Правда, прибыли мы из Питера, города вроде бы приморского. Но Питер — это вам не легкий башмачок, утонувший в приморском песочке, а бронзовый сапог, самой своей сутью отрицающий подобное трепетание воздуха, света и души. Дома-скалы, улицы-ущелья, все — громада, всюду — мощь. А тут — беленькие домики-лодочки с плоскими крышами, над которыми полощется выстиранное белье. Вот налетел ветер с моря, поднял простыни и полотенца на мощные свои кулаки и сдвинул с места хлипкий домишко, утянул его в голубое марево навстречу неизвестным приключениям. А если слишком тяжел дом, облеплен, как ракушками, пристроенными балконами и комнатушками на весу, тогда сдвигается и улетает в сверкающий простор только его крыша в тугих парусах простыней, скатертей, полотенец и купальных халатов.

Помню, развешивала я как-то на балконе свежевыстиранное белье… не простыни и не скатерти, разумеется, их — чистые и влажные — в нашем доме выдавали раз в неделю… а мелкое, носильное… дивилась тому, что и выстиранное в водопроводной воде оно пахнет морем… глядела на домики внизу… и вдруг один домик и впрямь взял и взлетел. Вспыхнул стеклами на солнце, махнул парусами-простынями, развернулся и уплыл вдаль. А я так обалдела, что разрыдалась. Пришла в себя, а слезы все льются. И перед глазами — радуга. Часа три так продолжалось. Потом мне сказали, что это я на солнце смотрела незащищенными глазами, а местное солнце такого не позволяет. Вот и к солнцу привычка требуется — а где ее взять питерскому человеку? Мы с Мишкой и солнцу этому, теплому посреди зимы, радовались как дети.

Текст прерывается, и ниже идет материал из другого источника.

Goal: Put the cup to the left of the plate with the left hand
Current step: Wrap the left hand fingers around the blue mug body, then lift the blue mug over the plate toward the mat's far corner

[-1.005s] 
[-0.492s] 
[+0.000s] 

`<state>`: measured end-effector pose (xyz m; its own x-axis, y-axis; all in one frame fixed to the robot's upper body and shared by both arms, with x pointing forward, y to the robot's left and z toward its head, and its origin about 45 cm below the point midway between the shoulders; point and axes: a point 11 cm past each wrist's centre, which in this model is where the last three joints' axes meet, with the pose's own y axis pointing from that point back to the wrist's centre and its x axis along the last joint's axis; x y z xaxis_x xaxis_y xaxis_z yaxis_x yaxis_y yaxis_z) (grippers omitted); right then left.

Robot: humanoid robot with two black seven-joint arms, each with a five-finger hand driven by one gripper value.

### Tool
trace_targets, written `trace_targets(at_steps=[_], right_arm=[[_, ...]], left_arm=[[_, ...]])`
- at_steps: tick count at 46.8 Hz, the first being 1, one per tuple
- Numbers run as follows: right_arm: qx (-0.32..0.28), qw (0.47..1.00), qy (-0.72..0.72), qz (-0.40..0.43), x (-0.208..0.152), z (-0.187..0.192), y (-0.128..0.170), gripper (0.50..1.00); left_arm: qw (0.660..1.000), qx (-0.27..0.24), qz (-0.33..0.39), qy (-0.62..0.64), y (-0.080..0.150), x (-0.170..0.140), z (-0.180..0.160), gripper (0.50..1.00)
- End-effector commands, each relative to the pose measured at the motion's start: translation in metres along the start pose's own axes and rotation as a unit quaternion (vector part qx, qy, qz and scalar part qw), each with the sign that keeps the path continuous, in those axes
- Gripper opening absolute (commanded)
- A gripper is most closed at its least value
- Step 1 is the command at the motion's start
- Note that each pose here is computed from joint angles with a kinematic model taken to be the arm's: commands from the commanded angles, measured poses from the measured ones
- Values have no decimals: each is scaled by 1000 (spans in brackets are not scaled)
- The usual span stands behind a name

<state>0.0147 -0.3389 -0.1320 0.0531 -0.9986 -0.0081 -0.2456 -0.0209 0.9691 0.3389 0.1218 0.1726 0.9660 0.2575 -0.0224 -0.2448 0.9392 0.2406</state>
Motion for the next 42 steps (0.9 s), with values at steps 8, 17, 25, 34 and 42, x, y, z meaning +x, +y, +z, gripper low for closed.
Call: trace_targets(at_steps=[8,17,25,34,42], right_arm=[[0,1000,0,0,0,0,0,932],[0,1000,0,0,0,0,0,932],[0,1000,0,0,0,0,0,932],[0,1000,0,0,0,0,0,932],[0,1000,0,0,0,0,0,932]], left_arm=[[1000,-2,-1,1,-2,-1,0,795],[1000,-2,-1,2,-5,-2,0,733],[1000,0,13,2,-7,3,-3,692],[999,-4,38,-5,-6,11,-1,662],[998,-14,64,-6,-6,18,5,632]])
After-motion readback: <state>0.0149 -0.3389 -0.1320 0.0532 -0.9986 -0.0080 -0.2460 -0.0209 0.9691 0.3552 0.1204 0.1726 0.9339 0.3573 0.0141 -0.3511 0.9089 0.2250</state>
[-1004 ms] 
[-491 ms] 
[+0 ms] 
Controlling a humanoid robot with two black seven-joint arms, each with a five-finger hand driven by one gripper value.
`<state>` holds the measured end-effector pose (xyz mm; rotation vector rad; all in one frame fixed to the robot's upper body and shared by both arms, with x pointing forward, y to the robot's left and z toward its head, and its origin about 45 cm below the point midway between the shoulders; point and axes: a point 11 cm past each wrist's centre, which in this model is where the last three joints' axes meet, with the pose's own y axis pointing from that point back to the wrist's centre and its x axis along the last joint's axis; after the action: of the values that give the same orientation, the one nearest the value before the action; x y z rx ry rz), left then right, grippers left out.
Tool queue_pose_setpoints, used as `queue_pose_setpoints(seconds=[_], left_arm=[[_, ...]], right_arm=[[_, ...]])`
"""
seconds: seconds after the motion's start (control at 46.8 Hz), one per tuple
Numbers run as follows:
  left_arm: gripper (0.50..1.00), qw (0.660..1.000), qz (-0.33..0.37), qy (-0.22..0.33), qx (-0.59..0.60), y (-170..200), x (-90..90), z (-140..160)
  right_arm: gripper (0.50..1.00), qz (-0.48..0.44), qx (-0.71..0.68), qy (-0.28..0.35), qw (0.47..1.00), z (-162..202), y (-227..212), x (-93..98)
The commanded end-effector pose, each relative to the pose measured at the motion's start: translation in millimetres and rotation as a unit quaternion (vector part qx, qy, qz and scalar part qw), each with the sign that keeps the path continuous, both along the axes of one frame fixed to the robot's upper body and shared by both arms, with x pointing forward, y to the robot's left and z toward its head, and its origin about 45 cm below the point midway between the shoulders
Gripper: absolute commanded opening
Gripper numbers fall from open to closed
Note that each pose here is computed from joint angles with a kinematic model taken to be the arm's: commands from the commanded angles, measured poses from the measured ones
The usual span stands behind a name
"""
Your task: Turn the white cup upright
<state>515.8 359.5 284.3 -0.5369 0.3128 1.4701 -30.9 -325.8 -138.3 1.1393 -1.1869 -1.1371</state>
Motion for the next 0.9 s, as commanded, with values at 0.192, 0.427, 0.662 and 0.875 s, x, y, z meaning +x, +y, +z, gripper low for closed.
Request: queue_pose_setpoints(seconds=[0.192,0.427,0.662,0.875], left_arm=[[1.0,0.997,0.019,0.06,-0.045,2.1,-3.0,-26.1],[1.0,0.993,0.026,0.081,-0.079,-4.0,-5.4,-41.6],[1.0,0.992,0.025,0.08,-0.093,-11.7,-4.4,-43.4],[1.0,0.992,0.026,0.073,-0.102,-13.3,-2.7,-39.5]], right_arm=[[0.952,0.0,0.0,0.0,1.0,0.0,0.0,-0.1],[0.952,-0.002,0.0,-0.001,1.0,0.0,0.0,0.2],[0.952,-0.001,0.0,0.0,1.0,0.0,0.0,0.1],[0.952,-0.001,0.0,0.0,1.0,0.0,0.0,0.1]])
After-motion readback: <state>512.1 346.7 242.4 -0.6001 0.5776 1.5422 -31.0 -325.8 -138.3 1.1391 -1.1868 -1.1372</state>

Так или иначе, но в первые месяцы жизни в Израиле я словно плыла по воздуху на белоснежной яхте, и Мишка был рядом. И его покачивало, и он то и дело счастливо замирал, раздув ноздри. Втягивал в себя шипучий дух свободы и блаженно улыбался. А потом у него началось что-то вроде морской болезни. Я даже помню, когда именно это началось. Я прибежала с уроков и тут же устроилась с тетрадками повторять пройденное. Иврит шел хорошо, а железо куют, пока оно горячо. А Мишке язык не давался. В тот день он прогулял занятия. Пошел болтаться в Тель-Авив. И вернулся другим человеком.